10 Laws of Thanksgiving Dinner
This has already been quite a month for Sam Sifton. In addition to being the national editor of The New York Times – and helping run the paper’s coverage of Hurricane Sandy, and the presidential election, and whatever other ever-changing, constantly-unfolding news story that pops up in the meantime – he is also a food columnist for the Sunday Magazine, the newspaper’s former restaurant critic, a recovered short-order cook, a husband, a father of two young girls… and, luckily for us, the author of a just-published book, Thanksgiving: How to Cook It Well. Full disclosure: I had the pleasure of editing this book, which means I had the pleasure of reading it several times and, best of all, cooking from it last year, as it was taking shape. Jenny and I love this book (in Jenny’s words – and you can trust her on this stuff - “This feels like the only Thanksgiving book I’ll ever need.”). We love the simplicity of it (130 pages, 50 traditional recipes), the authority of it (do this, not that), the timelessness of it (real cornbread stuffing, butternut squash with sage). It’s so beautifully written, too. If I lived in Glasgow, had never laid eyes on a turkey, and cared not two whits about Thanksgiving, I could pick this up and enjoy myself. Most of all, we love the message buried within: Thanksgiving does not have to be a source of stress. We should cherish it, and aim to make it great. There aren’t many national secular holidays, after all, so let’s get a big group together and dig in, American-style. In Sam’s honor, DALS hereby dedicates this week to his book, beginning here with ten inviolable rules for the big day. We'll follow it with more advice and a recipe or two, so stay tuned. And give thanks! – Andy
10 Laws of Thanksgiving Dinner by Sam Sifton
1. Let me speak plainly: you are going to need a lot of butter. Thanksgiving is not a day for diets, or for worrying about your cholesterol. It is a day on which we celebrate the delicious. And there is precious little on a Thanksgiving menu that is not made more delicious by butter. (Note: It should be unsalted butter. There is something magical about a piece of toast with salted butter. But for Thanksgiving, you want the unsalted variety, so that it is you, and not the butter maker, who is in control of the saltiness of your cooking. Figure at least two pounds for the day.)

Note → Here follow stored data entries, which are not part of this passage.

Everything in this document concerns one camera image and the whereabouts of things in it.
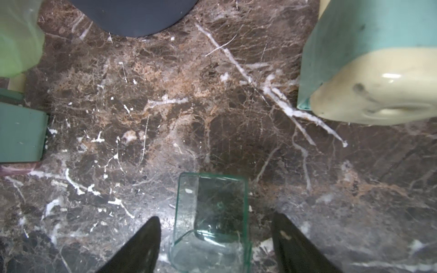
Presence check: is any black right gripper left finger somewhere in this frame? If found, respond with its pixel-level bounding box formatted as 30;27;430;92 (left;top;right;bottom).
97;216;162;273

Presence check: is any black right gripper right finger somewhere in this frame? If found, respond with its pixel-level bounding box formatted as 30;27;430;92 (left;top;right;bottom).
272;212;341;273

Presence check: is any clear green shavings tray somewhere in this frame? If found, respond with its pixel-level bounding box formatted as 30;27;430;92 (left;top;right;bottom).
169;172;252;273

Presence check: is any mint green pencil sharpener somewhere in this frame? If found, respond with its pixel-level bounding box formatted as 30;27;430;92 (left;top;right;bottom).
297;0;437;126

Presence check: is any light green pencil sharpener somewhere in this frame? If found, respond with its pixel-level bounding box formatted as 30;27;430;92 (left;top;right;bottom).
1;0;45;78

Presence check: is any sage green pencil sharpener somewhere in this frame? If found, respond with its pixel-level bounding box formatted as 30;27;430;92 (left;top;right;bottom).
1;88;48;163

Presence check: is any green plastic bin liner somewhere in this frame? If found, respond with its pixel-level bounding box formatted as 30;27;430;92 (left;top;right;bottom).
70;0;198;38

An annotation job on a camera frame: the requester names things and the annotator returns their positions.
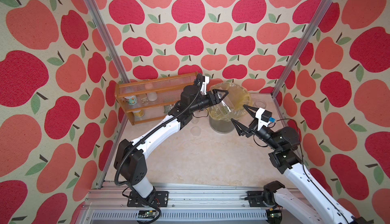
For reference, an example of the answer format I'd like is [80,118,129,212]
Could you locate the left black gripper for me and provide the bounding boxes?
[188,89,229,113]

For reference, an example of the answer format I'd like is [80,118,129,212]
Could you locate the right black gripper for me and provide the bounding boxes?
[233,105,278,153]

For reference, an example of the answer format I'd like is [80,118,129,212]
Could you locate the short clear plastic jar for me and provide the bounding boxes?
[211,97,242,121]

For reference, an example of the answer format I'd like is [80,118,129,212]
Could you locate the ribbed glass jar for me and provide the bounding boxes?
[254,100,267,109]

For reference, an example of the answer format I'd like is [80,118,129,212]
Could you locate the short jar clear lid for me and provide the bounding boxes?
[191,126,202,137]

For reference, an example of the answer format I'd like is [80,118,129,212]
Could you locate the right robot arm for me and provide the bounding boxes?
[232,105,367,224]

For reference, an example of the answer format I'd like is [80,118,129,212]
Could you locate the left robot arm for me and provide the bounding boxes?
[113,85,229,202]

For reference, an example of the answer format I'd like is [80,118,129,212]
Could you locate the green mung bean packet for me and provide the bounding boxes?
[164,105,174,114]

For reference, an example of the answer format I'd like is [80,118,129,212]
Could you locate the yellow plastic bin liner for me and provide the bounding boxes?
[205,82,253,123]

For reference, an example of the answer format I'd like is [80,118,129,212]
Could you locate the metal mesh trash bin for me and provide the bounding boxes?
[208,82,251,134]

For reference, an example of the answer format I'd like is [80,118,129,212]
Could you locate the white pink bottle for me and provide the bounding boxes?
[145,83,157,102]

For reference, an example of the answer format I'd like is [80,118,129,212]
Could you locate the yellow small can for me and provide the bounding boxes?
[132,110,145,118]

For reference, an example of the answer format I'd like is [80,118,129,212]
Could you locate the green white cup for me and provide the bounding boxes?
[124,96,138,106]

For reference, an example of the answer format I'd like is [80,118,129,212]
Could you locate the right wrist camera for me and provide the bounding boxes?
[255,108,276,130]

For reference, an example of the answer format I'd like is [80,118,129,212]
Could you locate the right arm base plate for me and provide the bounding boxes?
[244,190,277,208]

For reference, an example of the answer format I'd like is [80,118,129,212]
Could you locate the aluminium frame rail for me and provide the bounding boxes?
[76,183,339,224]

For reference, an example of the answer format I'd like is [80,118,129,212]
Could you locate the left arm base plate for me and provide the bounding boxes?
[127,191,169,208]

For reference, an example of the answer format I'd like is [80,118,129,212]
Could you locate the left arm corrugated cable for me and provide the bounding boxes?
[114,77,204,224]

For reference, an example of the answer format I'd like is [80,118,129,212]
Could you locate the right aluminium corner post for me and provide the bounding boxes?
[271,0,333,100]

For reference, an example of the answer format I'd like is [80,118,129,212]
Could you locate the aluminium corner post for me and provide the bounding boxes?
[84,0,130,83]
[271,0,333,100]

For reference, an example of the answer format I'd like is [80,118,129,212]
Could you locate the left aluminium corner post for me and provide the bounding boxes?
[84,0,130,83]

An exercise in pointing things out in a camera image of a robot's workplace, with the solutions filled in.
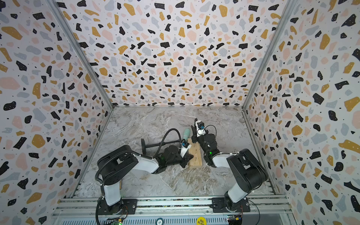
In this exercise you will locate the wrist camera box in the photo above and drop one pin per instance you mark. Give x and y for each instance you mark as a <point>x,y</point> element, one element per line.
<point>200,128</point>
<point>185,146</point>

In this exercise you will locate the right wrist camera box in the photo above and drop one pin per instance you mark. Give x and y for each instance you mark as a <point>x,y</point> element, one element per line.
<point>200,128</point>

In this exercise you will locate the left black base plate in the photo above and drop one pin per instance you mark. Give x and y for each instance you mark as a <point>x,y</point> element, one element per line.
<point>123,207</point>

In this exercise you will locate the black disc stand rod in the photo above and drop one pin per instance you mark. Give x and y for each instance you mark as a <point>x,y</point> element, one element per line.
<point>145,146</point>

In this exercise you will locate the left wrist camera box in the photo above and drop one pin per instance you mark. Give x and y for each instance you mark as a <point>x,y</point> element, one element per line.
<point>185,146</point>

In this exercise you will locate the wooden plank block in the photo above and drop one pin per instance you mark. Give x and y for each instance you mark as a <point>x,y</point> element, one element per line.
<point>195,150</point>

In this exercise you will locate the aluminium rail frame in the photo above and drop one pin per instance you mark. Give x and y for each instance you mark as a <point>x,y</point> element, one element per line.
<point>264,210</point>

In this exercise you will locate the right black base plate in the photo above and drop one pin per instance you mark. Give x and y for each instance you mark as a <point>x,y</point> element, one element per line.
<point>223,205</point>

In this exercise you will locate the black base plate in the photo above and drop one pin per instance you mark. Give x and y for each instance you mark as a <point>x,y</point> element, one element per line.
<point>223,205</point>
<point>123,207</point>

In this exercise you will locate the yellow round sticker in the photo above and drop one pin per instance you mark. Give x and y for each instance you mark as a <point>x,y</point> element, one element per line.
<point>201,221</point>

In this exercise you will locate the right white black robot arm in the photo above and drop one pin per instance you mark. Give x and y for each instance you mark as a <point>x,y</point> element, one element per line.
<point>249,174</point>

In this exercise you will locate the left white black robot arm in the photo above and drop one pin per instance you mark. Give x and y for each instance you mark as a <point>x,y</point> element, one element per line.
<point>117,164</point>

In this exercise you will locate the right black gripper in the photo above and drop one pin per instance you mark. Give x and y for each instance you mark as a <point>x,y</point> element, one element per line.
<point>199,138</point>

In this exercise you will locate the mint green handle tool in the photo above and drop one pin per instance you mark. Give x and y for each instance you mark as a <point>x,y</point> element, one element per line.
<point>186,134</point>

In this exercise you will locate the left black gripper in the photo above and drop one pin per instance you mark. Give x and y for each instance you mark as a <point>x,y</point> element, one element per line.
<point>184,157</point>

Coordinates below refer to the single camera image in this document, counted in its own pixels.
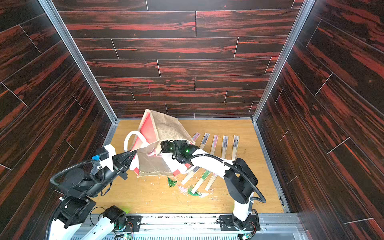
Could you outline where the bamboo fan green tassel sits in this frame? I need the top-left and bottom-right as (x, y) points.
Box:
(167, 167), (200, 188)

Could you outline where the green folding fan green tassel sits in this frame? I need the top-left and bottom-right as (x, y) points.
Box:
(187, 170), (211, 196)

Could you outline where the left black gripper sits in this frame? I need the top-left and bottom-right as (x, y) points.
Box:
(85, 149), (136, 199)

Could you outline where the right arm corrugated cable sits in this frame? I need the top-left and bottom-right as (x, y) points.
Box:
(173, 143), (267, 229)

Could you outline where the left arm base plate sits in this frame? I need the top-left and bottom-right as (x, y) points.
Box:
(103, 215), (142, 233)

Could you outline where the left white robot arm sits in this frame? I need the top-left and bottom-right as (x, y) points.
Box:
(45, 145), (138, 240)

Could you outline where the folding fan purple print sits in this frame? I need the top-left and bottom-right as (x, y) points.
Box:
(221, 136), (229, 159)

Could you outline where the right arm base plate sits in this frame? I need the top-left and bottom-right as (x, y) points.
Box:
(217, 214), (261, 232)

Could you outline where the folding fan pink tassel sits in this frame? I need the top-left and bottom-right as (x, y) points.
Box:
(210, 135), (219, 155)

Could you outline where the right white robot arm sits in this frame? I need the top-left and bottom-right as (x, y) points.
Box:
(161, 140), (266, 230)

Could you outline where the folding fan dark blue print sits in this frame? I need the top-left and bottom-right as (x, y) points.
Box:
(232, 135), (240, 160)

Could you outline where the folding fan grey print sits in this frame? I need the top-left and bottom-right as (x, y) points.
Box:
(200, 133), (210, 150)

2. Thanksgiving is a holiday that anchors itself in tradition. Which means: You should make turkey. Turkey is why you are here.
3. I’ll risk starting a brushfire by saying with great confidence that the two most important factors in any credible Thanksgiving feast are the cranberry sauce and the gravy. Debate that all you like. But they tie every element on the plate together, acting as frame and foundation alike. Cranberry sauce only enhances what is already excellent, and good gravy can cure almost any Thanksgiving ill.
4. You can make mashed potatoes lumpy with a fork or a masher device, or smooth with a food mill or stand mixer. And of course you can make them without peeling the potatoes, if your scrub the skins well. This makes for an attractive, rustic-looking dish. Indeed, the only trouble that should ever present itself when the subject comes to mashed potatoes and Thanksgiving is should someone demand that garlic or basil be added to the mix. Your response to this heresy should be brief and unequivocal: No. There is no place in the holiday for a mixture of garlic and potatoes, much less basil and potatoes. The flavors clash with the turkey and other sides. No.
5. Start serving drinks the minutes your guests arrive, no matter the hour. Thanksgiving is not a time to judge.
6. When hosting, do not be afraid to delegate.
7. Dessert need not be extravagant. It absolutely should not be experimental or overly cute. It must not involve individual tartlets or parfaits, nor marshmallows in any form. Save the chocolate for nights of depression and anxiety. Instead, focus on the proper execution of the American classics: apple pie, for instance, with a mound of whipped cream, or pumpkin pie with same. These represent Thanksgiving’s highest achievement. They are an explanation of American exceptionalism, in pastry form.
8. There is no “right” wine for Thanksgiving, no must-have grape or vintage, cocktail or spirit. Nor is there a “wrong” one, though I’d stay away from the low-end fortified stuff unless you are in a boxcar, hurtling west. What you want is a variety of grapes and vintages. Encourage guests to bring wines that interest them, wines that they would like others to try. Additionally, lay in some specialty items: beer for your uncle who only drinks Bud; nonalcoholic sparkling cider for the children; and plenty of Diet Cokes and ashtrays for those who no longer drink.
9. If you find yourself as a guest at someone else’s Thanksgiving, there is no finer gift to bring than a pie and a bottle of brown liquor.
10. As everyone takes a seat and prepares to eat, there is the delicate moment where you or someone at the table should ask for everyone’s attention, and offer thanks to one and all for being present, and for helping out. This is extraordinarily important. It is the point of the entire exercise. William Jennings Bryan wrote, “On Thanksgiving Day, we acknowledge our dependence.” I think that’s just about right.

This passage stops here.